Items listed in a dataset:
-=-=-

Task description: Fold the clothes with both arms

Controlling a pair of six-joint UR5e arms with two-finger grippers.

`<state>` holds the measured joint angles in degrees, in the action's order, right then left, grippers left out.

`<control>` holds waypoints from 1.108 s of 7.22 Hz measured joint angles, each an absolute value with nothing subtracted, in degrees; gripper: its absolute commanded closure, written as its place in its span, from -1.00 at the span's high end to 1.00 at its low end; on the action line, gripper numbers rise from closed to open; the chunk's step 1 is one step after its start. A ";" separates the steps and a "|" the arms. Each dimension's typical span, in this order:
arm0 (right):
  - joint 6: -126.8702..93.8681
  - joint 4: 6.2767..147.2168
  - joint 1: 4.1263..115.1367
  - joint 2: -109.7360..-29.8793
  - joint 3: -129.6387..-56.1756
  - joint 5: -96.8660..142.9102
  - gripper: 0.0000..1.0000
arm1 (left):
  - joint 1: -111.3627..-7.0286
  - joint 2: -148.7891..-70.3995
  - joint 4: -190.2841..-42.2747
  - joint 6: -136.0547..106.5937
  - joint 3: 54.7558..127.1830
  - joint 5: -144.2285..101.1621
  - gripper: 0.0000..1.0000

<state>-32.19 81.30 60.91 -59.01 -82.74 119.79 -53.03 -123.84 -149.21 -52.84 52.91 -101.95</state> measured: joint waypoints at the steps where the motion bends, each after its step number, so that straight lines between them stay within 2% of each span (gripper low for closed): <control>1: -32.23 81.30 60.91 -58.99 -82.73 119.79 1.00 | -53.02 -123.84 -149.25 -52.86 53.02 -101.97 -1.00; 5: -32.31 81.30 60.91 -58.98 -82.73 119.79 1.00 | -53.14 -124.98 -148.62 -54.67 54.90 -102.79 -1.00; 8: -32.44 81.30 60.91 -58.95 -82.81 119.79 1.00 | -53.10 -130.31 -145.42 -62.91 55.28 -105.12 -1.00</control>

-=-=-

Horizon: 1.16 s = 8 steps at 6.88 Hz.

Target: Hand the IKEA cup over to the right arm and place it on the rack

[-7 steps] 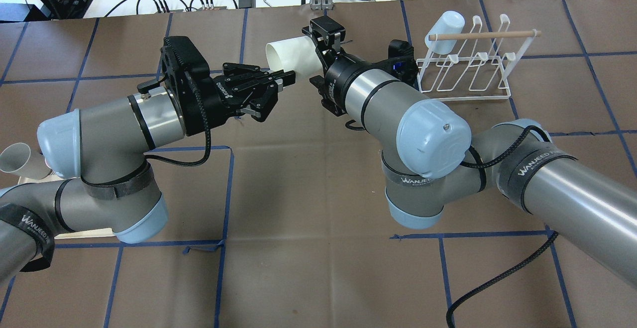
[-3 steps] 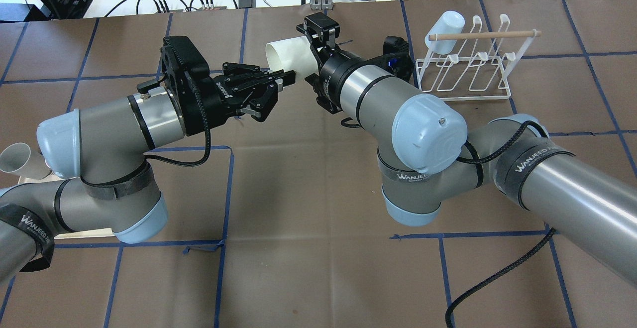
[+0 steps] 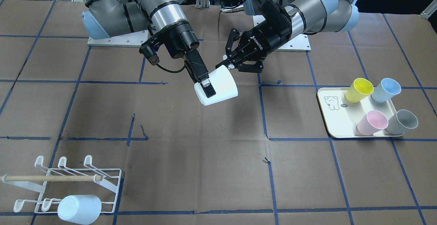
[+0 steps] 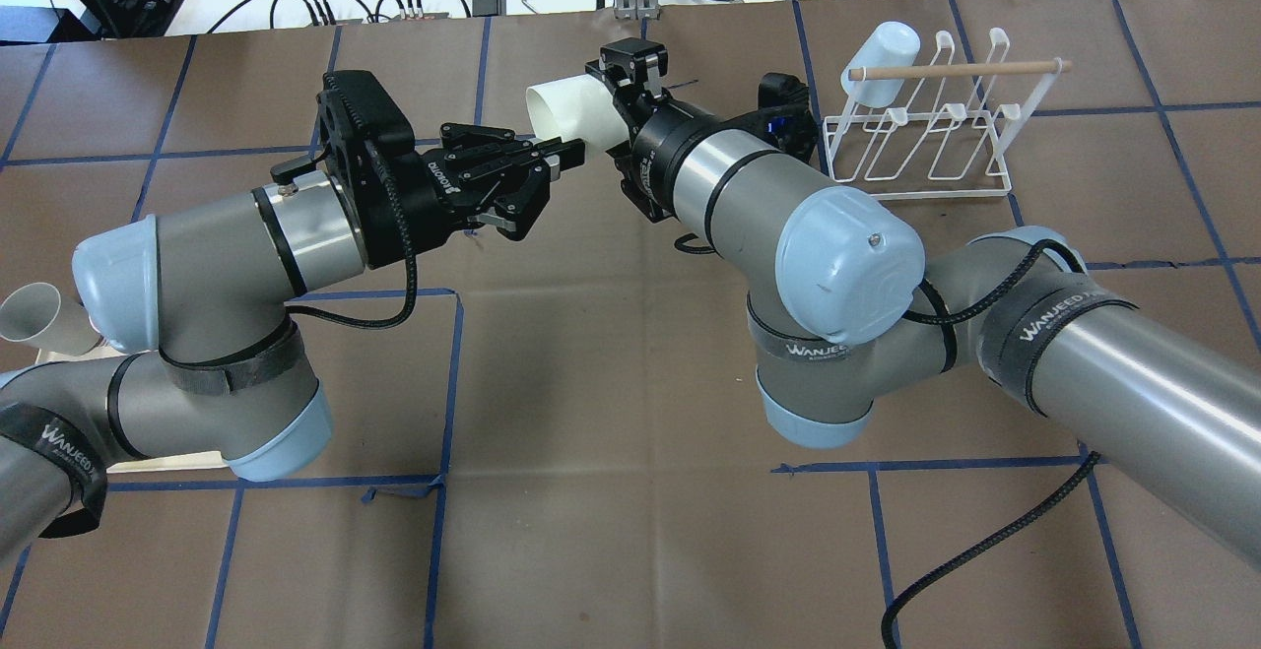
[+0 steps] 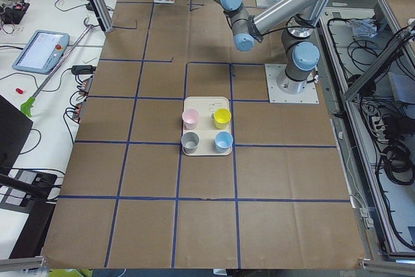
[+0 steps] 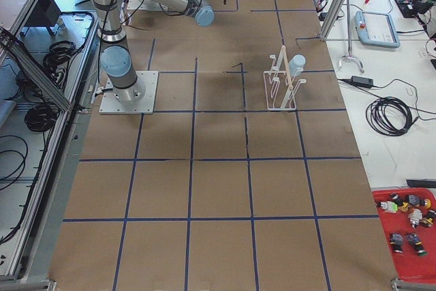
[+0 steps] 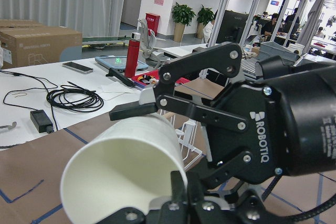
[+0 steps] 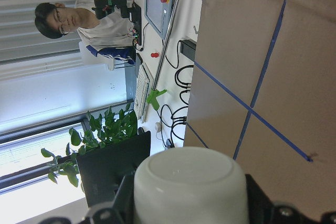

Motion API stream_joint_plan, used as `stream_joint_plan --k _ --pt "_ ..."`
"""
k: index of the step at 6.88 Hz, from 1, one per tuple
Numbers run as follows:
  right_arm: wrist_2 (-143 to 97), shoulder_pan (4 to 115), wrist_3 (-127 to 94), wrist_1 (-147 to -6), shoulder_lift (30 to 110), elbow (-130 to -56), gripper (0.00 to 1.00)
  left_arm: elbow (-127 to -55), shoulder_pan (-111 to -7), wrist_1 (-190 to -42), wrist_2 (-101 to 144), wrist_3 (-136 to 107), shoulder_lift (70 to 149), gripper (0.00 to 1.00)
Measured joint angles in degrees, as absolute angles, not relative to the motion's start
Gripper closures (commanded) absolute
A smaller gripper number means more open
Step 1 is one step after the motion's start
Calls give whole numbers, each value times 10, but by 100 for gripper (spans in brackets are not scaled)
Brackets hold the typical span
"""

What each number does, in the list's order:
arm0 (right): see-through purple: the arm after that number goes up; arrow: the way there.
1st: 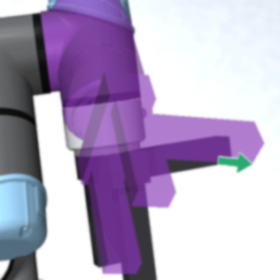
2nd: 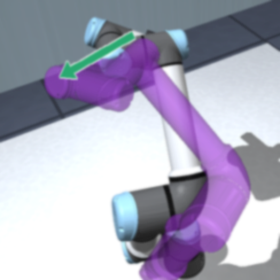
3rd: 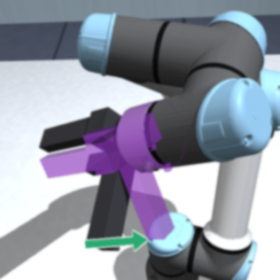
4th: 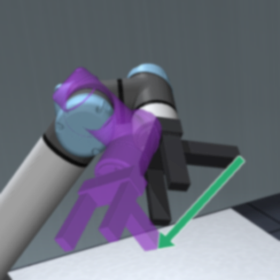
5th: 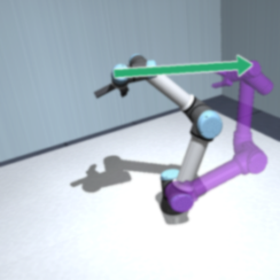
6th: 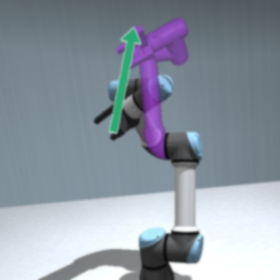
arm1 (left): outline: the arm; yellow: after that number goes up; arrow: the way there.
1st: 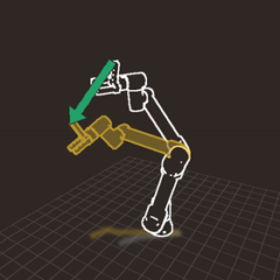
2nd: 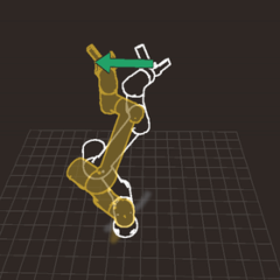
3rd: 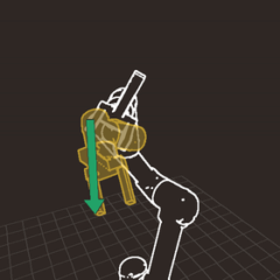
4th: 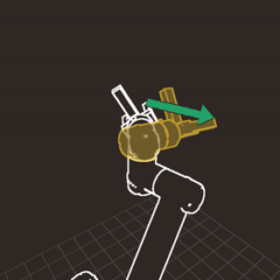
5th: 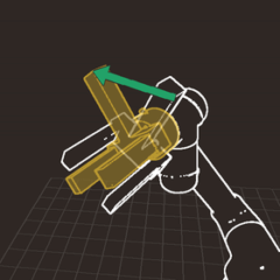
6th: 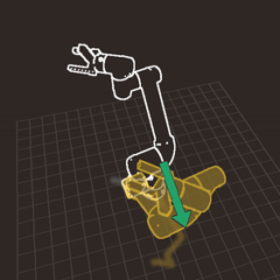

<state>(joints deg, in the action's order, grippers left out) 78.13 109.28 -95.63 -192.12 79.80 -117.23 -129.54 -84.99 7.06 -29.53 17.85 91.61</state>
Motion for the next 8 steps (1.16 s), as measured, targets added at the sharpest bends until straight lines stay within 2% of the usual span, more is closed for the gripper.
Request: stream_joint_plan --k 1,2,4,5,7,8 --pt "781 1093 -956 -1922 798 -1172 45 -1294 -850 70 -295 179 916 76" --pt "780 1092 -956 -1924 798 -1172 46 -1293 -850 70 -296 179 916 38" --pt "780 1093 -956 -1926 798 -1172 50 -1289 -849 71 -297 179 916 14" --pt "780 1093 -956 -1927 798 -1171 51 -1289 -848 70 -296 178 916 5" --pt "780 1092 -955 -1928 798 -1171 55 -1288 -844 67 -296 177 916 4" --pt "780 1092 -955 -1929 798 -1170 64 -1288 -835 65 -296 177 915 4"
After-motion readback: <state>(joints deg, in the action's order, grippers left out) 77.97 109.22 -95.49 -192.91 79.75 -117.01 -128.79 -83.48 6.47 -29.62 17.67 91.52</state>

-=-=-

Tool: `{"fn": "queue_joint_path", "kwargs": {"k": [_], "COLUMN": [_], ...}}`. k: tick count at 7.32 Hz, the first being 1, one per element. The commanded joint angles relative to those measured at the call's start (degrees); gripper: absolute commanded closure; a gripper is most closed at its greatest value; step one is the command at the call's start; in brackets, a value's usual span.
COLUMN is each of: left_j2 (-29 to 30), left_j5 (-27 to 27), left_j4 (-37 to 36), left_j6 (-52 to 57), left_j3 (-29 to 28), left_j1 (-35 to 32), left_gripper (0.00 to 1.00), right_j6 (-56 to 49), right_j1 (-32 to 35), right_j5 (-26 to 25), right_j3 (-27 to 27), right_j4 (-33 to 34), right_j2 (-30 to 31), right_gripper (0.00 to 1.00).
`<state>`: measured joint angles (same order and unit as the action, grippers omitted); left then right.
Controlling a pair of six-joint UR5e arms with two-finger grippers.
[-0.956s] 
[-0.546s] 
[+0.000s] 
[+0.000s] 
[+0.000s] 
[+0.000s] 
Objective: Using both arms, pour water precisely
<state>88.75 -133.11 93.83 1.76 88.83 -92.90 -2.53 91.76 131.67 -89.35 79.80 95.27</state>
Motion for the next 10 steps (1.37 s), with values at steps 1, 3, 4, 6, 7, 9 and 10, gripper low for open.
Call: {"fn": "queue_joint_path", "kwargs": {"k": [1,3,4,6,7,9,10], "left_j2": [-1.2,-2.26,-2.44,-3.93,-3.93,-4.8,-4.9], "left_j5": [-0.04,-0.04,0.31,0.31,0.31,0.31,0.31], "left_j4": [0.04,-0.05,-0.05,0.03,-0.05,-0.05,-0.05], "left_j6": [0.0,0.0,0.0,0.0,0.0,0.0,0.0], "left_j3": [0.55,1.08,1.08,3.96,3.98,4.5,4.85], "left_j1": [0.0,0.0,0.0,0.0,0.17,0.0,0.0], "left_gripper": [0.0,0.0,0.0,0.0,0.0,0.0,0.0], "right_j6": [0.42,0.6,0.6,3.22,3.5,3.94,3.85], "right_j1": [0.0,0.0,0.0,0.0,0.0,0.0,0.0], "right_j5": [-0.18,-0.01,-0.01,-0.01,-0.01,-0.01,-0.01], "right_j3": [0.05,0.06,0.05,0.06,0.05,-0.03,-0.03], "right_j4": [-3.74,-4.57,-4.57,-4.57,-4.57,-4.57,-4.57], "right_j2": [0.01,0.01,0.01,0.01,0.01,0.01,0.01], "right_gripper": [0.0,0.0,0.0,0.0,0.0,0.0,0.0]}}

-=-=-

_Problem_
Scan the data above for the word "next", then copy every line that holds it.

_Result of the task_
Motion for the next 8 steps (1.16 s), as measured, targets added at the sharpest bends until straight lines stay within 2% of the usual span, more is closed for the gripper.
Motion for the next 10 steps (1.37 s), with values at steps 1, 3, 4, 6, 7, 9 and 10, gripper low for open.

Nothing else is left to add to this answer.